Latest research news

六月 26, 2002

Babies make eye contact in 48 hours
Two-day old babies have the ability to make eye contact and can sense when they are being looked at directly, according to a new study funded by the Medical Research Council. The report from an Anglo-Italian team appears to settle the argument over whether this powerful form of communication, one of the foundations of all social skills, is innate or learned. The study, conducted by researchers from the University of Padua and Birkbeck, University of London, is reported in the Proceedings of the National Academy of Sciences . (Daily Telegraph)

Crisis over cancer foods
Scientists will today hold an emergency meeting over the discovery that many cooked and processed foods contain a cancer-causing chemical. Experts have found "significant levels" of acrylamide in potatoes, crisps and breakfast cereals. The substance has been liked to cancer, nerve damage and infertility. In response, the World Health Organisation has convened unprecedented emergency talks to evaluate the research and decide what action to take.  (Daily Mail, Times)

Biological test may predict onset of severe 'baby blues'
The first biochemical "marker" that could help to predict which women will suffer from postnatal depression has been found by a team from the University of Tilburg in The Netherlands. (Times, Daily Telegraph, Independent)

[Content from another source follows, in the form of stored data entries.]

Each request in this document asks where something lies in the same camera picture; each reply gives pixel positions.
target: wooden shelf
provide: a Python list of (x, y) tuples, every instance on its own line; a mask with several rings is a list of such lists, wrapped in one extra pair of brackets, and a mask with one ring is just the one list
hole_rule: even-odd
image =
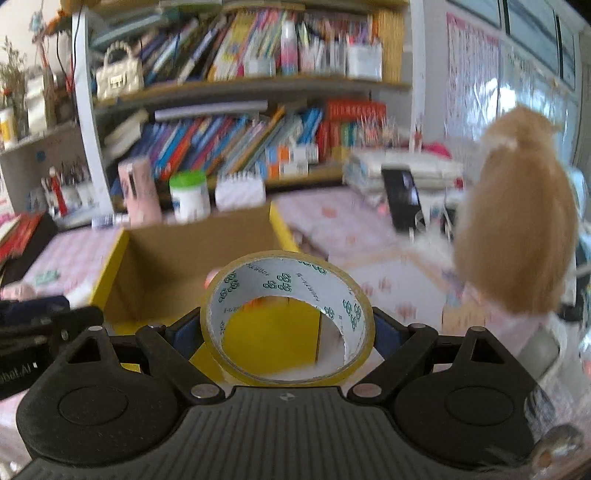
[(352, 80), (343, 77), (273, 77), (240, 78), (227, 82), (187, 82), (182, 85), (167, 82), (150, 86), (139, 92), (118, 98), (95, 102), (95, 115), (111, 115), (115, 111), (125, 111), (146, 106), (162, 105), (167, 102), (194, 101), (212, 102), (224, 99), (230, 101), (245, 95), (258, 95), (289, 92), (310, 92), (317, 94), (369, 93), (384, 90), (410, 90), (407, 83), (373, 82)]
[[(343, 166), (341, 163), (327, 164), (325, 166), (313, 167), (305, 177), (279, 177), (276, 179), (268, 179), (265, 181), (267, 190), (282, 190), (282, 189), (299, 189), (306, 187), (313, 187), (315, 185), (336, 184), (342, 181)], [(216, 188), (217, 179), (209, 179), (207, 181), (207, 188), (213, 192)], [(160, 203), (163, 205), (170, 204), (170, 193), (159, 192)], [(113, 205), (118, 212), (125, 211), (123, 199), (119, 196), (113, 197)]]
[[(72, 4), (72, 11), (76, 12), (80, 9), (80, 0), (76, 0)], [(307, 7), (317, 8), (336, 8), (336, 9), (353, 9), (353, 10), (368, 10), (372, 8), (401, 8), (407, 7), (409, 0), (288, 0), (282, 2), (281, 0), (203, 0), (193, 1), (193, 3), (168, 0), (162, 2), (161, 0), (118, 0), (109, 1), (103, 0), (96, 2), (96, 5), (91, 9), (104, 18), (115, 17), (117, 15), (126, 14), (130, 11), (138, 11), (139, 9), (151, 9), (157, 6), (185, 6), (194, 8), (207, 8), (215, 11), (216, 8), (246, 8), (251, 6), (258, 7), (274, 7), (274, 8), (289, 8), (290, 4), (305, 5)]]
[(18, 144), (15, 147), (9, 147), (6, 150), (0, 151), (0, 157), (3, 157), (4, 155), (10, 155), (11, 153), (18, 151), (19, 149), (26, 147), (27, 145), (33, 145), (48, 137), (52, 137), (53, 135), (56, 135), (65, 130), (69, 130), (70, 128), (75, 128), (76, 125), (77, 124), (74, 121), (69, 121), (60, 124), (56, 127), (52, 127), (49, 130), (45, 130), (42, 133), (29, 135), (28, 137), (19, 140)]

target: pink bottle
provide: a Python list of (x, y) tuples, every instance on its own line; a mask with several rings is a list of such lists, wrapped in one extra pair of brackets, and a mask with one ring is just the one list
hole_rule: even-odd
[(162, 222), (162, 210), (148, 157), (119, 164), (119, 178), (132, 227)]

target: metal screw
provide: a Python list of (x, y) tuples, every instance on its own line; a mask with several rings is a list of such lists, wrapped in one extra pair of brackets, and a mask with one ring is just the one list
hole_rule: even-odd
[(191, 395), (195, 398), (213, 398), (220, 392), (217, 385), (200, 383), (191, 388)]
[(353, 393), (359, 398), (375, 398), (381, 395), (382, 388), (375, 383), (360, 383), (353, 387)]

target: orange cat
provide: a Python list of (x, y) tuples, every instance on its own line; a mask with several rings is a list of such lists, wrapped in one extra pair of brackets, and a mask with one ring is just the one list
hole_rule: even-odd
[(484, 134), (489, 154), (459, 212), (458, 275), (510, 313), (558, 308), (574, 254), (578, 217), (555, 132), (525, 107), (501, 116)]

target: window
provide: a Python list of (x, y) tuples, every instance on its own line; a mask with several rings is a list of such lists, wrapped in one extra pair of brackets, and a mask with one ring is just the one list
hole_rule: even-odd
[(574, 90), (575, 83), (575, 64), (574, 64), (574, 34), (571, 29), (560, 21), (560, 37), (562, 38), (562, 78)]
[(501, 10), (498, 0), (449, 0), (451, 3), (465, 8), (496, 27), (501, 27)]
[(507, 0), (509, 34), (558, 74), (558, 38), (554, 10), (545, 0)]

Fears over natural resources shortfall
Demand for the earth's natural resources has been outstripping supply since the start of the 1980s, says a report in the Proceedings of the National Academy of Sciences by experts who include scientists from the World Conservation Monitoring Centre in Cambridge and Oxford University. (Daily Telegraph, Times, Independent)

Cases of skin cancer in men treble in 20 years
Cases of skin cancer among men have trebled in the past two decades, according to new research by Glasgow University's department of dermatology. (Independent, Daily Telegraph, Daily Mail)

How lack of exercise can beat anorexia
Scientists claim to have found a way to treat anorexia and bulimia, the eating disorders that blight many women's lives. A combination of measured food portions and enforced lack of exercise helped 14 out of 16 patients in just over a year of therapy, a study at Huddinge, Sweden, found. (Daily Mail)

IVF could save wombat
Australian researchers have teamed up with an IVF clinic to try to halt the extinction of one of the world's most endangered species, the northern hairy-nosed wombat. (Daily Telegraph)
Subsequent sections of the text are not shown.